▸ **What you should do**: The response is to be the full listing, set down exactly.

▸ **Data excerpt**:
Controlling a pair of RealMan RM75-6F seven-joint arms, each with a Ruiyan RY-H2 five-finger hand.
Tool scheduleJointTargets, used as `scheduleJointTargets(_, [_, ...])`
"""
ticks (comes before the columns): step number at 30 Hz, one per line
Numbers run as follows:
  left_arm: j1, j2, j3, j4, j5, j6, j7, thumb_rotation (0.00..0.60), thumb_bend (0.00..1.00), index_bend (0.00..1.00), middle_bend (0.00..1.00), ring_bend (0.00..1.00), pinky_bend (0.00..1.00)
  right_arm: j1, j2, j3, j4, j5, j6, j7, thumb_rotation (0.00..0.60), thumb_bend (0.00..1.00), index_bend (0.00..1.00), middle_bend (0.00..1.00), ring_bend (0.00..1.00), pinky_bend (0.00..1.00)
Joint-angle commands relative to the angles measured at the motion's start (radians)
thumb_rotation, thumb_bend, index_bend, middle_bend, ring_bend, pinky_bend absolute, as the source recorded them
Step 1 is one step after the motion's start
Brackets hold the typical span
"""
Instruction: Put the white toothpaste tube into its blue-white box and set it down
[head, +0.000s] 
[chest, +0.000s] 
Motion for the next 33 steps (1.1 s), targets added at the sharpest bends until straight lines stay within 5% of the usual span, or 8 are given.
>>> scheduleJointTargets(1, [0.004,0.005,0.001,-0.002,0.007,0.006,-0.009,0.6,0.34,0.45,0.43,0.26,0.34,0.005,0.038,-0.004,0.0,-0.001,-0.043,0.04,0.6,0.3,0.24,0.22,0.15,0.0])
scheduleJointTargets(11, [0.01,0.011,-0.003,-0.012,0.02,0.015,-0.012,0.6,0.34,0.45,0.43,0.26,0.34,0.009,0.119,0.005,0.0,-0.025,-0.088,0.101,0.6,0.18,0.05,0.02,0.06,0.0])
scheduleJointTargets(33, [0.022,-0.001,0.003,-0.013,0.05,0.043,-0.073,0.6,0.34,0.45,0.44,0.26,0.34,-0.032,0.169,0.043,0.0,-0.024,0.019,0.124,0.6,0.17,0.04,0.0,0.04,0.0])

▸ **Answer for the task**:
Controlling a pair of RealMan RM75-6F seven-joint arms, each with a Ruiyan RY-H2 five-finger hand.
Tool scheduleJointTargets, used as `scheduleJointTargets(_, [_, ...])`
"""
ticks (comes before the columns): step number at 30 Hz, one per line
Numbers run as follows:
  left_arm: j1, j2, j3, j4, j5, j6, j7, thumb_rotation (0.00..0.60), thumb_bend (0.00..1.00), index_bend (0.00..1.00), middle_bend (0.00..1.00), ring_bend (0.00..1.00), pinky_bend (0.00..1.00)
  right_arm: j1, j2, j3, j4, j5, j6, j7, thumb_rotation (0.00..0.60), thumb_bend (0.00..1.00), index_bend (0.00..1.00), middle_bend (0.00..1.00), ring_bend (0.00..1.00), pinky_bend (0.00..1.00)
Joint-angle commands relative to the angles measured at the motion's start (radians)
thumb_rotation, thumb_bend, index_bend, middle_bend, ring_bend, pinky_bend absolute, as the source recorded them
Step 1 is one step after the motion's start
Brackets hold the typical span
"""
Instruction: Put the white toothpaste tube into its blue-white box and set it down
[head, +0.000s] 
[chest, +0.000s] 
Motion for the next 33 steps (1.1 s), targets added at the sharpest bends until straight lines stay within 5% of the usual span, or 8 are given.
>>> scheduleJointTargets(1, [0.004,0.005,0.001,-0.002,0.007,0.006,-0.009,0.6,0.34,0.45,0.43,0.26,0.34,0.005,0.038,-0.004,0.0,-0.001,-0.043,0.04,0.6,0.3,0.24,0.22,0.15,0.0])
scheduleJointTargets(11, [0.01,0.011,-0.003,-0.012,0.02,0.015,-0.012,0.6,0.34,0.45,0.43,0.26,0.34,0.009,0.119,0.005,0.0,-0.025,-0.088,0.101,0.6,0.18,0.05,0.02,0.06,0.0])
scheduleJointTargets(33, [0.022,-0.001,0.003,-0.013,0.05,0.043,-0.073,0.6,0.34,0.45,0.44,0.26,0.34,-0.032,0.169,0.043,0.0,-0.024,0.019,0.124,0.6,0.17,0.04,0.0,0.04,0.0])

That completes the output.